» Recorded information:
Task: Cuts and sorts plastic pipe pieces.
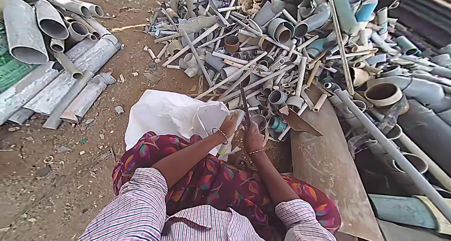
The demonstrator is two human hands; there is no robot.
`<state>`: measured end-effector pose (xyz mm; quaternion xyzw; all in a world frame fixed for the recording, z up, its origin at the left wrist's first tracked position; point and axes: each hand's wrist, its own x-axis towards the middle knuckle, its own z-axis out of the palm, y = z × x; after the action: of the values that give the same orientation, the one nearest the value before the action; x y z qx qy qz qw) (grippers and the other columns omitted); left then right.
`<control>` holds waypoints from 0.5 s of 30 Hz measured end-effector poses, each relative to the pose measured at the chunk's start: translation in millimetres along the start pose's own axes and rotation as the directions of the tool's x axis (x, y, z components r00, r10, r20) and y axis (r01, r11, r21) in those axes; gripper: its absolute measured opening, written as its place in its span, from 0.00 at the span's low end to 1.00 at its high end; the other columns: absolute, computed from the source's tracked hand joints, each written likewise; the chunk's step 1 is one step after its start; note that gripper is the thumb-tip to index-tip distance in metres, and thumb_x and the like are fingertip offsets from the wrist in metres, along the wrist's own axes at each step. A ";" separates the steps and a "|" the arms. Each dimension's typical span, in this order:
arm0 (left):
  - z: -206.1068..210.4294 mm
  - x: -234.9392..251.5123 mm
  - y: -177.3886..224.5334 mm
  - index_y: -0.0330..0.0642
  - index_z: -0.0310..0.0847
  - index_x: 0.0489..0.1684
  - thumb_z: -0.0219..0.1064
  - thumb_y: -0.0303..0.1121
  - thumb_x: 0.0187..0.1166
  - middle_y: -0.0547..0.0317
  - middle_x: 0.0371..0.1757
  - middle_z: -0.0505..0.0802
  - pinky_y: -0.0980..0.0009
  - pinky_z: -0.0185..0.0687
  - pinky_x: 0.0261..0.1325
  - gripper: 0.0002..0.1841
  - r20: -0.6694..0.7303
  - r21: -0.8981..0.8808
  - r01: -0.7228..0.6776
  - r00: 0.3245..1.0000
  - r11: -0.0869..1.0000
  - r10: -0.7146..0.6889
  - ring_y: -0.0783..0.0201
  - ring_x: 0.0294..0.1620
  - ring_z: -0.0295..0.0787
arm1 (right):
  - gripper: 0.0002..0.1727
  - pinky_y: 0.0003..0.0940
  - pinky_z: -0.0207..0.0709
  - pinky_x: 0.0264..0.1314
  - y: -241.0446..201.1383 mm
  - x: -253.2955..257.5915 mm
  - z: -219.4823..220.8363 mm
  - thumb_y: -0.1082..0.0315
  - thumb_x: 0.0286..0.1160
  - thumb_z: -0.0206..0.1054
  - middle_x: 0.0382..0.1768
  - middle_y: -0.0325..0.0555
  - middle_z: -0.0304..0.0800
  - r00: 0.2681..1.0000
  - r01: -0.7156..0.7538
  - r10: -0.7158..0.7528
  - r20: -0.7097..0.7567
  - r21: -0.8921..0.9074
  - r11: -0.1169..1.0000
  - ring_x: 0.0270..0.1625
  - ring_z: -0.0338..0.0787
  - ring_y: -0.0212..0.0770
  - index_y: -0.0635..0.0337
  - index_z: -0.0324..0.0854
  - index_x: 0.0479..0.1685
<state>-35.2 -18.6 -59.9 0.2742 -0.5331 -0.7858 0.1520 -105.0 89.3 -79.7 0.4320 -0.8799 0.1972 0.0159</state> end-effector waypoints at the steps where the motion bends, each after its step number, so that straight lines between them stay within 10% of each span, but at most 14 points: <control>1: 3.4 0.0 -4.6 0.36 0.73 0.47 0.29 0.45 0.97 0.66 0.17 0.74 0.80 0.69 0.16 0.27 0.018 0.008 0.013 1.000 1.000 -0.013 0.74 0.10 0.67 | 0.19 0.61 0.85 0.46 -2.2 2.4 -2.8 0.72 0.90 0.53 0.54 0.76 0.87 1.000 0.000 0.000 -0.027 0.000 1.000 0.43 0.94 0.71 0.82 0.75 0.67; 15: 1.2 -1.5 -5.7 0.36 0.73 0.46 0.29 0.44 0.98 0.66 0.15 0.73 0.81 0.68 0.15 0.27 0.011 0.077 -0.029 1.000 0.997 0.028 0.74 0.09 0.66 | 0.19 0.62 0.85 0.46 3.9 -6.0 2.0 0.72 0.90 0.53 0.53 0.76 0.88 1.000 -0.004 0.005 -0.011 0.006 1.000 0.44 0.94 0.71 0.82 0.75 0.66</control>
<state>-34.4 -14.7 -64.4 0.2682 -0.5677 -0.7638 0.1495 -103.9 95.2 -84.1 0.4289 -0.8802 0.2022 0.0192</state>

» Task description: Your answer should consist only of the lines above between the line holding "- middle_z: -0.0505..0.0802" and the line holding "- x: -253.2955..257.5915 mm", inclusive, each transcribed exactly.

» Result:
  - middle_z: -0.0505..0.0802
  - pinky_y: -0.0980..0.0009
  - pinky_z: -0.0185..0.0687
  - pinky_x: 0.0261..0.1325
  - gripper: 0.0002..0.1841
  - r20: -0.6694..0.7303
  - r21: -0.8981..0.8808
  - r01: -0.7228..0.6776
  - r00: 0.3245..1.0000
  - r11: -0.0869..1.0000
  - r10: -0.7146..0.6889
  - ring_y: -0.0783..0.0201
  - ring_x: 0.0294..0.1620
  - ring_z: -0.0295..0.0787
arm1 (right):
  - gripper: 0.0002..0.1727
  - pinky_y: 0.0003..0.0940
  - pinky_z: -0.0207..0.0709
  - pinky_x: 0.0264..0.1314
  - y: -241.0446..201.1383 mm
  - x: -253.2955..257.5915 mm

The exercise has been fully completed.